My opinions on the subject:
Buffer operates on octets and nothing but octets, where each octet is a
8-bit unsigned integer.
String is encoding aware, decomposing those octets into characters.
But I don't see why we would ever need to support UCS-2 or other
multi-byte encodings. As far as the scope of HTTP and related protocols
strings are either US-ASCII, UTF-8 or Latin-1, which all fits nice in
the octet world. We also do not need encoding aware upper/lower case
distinction, only US-ASCII case awareness.
I also agree with Alex that there is no need for < > or == in buffers as
such. A string is fully capable of holding a binary blob. These
operators should in our context always map to memcmp().
The only difference wrt < > == class of operators for binary regions or
strings is the ability of case-insensitive operations. But for case
insensitive operations other operators should be used. Which leaves them
the same in both contexts.
>From the discussion it's apparent to me that the current naming
convention isn't the best. Buffer should be String.
The design I'd like to see is
- Low-level refcounted memory area (address, size, refcount).
- Memory area "splitter". (memory area, current used offset). Helper
class for producing Buffer regions. This is the primary interface for
producing Buffer regions.
- Buffer, region of a memory area. (memory area, offset, size).
- String, subclass of buffer adding < > == and strstr operators, plus
case-insensitive variants of == and strstr operators (and maybe < > as
well).
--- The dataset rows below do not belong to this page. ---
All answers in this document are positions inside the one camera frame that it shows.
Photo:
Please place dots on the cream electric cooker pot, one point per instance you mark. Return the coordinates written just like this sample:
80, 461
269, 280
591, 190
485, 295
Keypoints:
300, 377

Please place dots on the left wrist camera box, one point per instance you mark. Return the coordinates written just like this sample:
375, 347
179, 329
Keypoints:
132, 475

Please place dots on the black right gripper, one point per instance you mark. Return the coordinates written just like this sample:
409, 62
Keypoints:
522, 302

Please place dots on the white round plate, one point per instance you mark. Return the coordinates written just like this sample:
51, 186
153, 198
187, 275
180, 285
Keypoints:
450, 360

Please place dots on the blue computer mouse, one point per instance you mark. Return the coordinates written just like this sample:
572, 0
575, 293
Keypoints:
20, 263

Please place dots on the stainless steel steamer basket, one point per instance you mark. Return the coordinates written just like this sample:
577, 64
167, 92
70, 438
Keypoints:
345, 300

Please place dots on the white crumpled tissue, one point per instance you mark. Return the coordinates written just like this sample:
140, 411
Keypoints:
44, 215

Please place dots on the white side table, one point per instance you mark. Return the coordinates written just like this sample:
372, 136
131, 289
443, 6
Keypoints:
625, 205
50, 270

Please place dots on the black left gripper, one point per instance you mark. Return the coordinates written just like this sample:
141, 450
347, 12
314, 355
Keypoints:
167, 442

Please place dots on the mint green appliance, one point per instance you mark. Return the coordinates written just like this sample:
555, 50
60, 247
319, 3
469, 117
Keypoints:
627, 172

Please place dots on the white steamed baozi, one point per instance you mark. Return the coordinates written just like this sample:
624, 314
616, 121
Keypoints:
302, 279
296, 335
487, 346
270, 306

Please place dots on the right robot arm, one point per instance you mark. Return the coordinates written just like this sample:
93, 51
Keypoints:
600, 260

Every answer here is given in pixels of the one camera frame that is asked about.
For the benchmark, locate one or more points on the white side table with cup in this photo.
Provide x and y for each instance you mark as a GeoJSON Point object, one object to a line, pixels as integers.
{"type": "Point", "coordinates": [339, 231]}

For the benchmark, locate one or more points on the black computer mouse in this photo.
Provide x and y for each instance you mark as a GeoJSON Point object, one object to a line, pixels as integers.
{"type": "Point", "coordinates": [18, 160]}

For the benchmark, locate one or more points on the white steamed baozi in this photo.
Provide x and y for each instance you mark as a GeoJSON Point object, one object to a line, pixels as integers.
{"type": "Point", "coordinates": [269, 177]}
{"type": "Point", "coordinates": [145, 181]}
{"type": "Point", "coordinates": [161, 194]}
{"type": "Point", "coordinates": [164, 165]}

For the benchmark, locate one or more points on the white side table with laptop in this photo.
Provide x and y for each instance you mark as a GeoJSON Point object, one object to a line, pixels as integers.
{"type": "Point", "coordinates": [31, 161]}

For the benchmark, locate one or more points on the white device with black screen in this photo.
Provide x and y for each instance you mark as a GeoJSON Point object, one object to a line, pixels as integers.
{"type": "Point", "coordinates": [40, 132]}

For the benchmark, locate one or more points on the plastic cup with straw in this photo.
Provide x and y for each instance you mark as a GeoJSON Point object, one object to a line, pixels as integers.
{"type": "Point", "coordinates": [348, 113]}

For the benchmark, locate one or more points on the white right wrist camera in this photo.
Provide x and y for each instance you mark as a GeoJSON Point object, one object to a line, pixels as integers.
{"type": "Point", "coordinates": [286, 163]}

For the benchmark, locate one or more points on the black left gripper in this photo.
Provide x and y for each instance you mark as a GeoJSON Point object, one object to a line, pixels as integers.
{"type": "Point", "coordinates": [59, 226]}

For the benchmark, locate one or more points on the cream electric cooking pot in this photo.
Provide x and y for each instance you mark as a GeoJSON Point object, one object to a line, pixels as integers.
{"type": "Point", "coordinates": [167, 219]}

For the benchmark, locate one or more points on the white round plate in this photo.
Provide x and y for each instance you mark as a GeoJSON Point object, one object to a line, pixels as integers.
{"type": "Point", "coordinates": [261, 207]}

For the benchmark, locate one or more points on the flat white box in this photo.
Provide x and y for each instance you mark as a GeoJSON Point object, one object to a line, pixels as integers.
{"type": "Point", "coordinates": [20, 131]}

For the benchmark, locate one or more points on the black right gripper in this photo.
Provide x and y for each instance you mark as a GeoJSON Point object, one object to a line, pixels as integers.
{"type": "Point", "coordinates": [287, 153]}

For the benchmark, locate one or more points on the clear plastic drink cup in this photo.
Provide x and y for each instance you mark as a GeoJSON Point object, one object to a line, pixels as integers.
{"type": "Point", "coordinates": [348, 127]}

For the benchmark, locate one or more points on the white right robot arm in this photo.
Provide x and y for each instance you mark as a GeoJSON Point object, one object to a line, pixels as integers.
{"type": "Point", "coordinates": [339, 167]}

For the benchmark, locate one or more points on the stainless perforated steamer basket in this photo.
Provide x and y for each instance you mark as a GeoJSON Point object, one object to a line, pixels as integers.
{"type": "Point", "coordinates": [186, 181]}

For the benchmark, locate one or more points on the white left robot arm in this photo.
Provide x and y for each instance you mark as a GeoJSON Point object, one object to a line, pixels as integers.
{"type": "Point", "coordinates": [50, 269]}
No additional data members.
- A StringV container class allowing large strings to built from a list
of String:s, supporting vector access (for I/O), incremental strstr
searches (with a separate state class) and extracting regions as String
or StringV. Extracting as String may need a copy if the requested area
is not linear in memory.
Of these only the low-level memory area and perhaps StringV needs to be
refcounted. Buffer & String is small enough to be copied, or passed as a
const reference in most function/method calls.
I am not 100% sure on the placement of String. It's possible this should
be fully merged into Buffer, but I think it provides a good separation.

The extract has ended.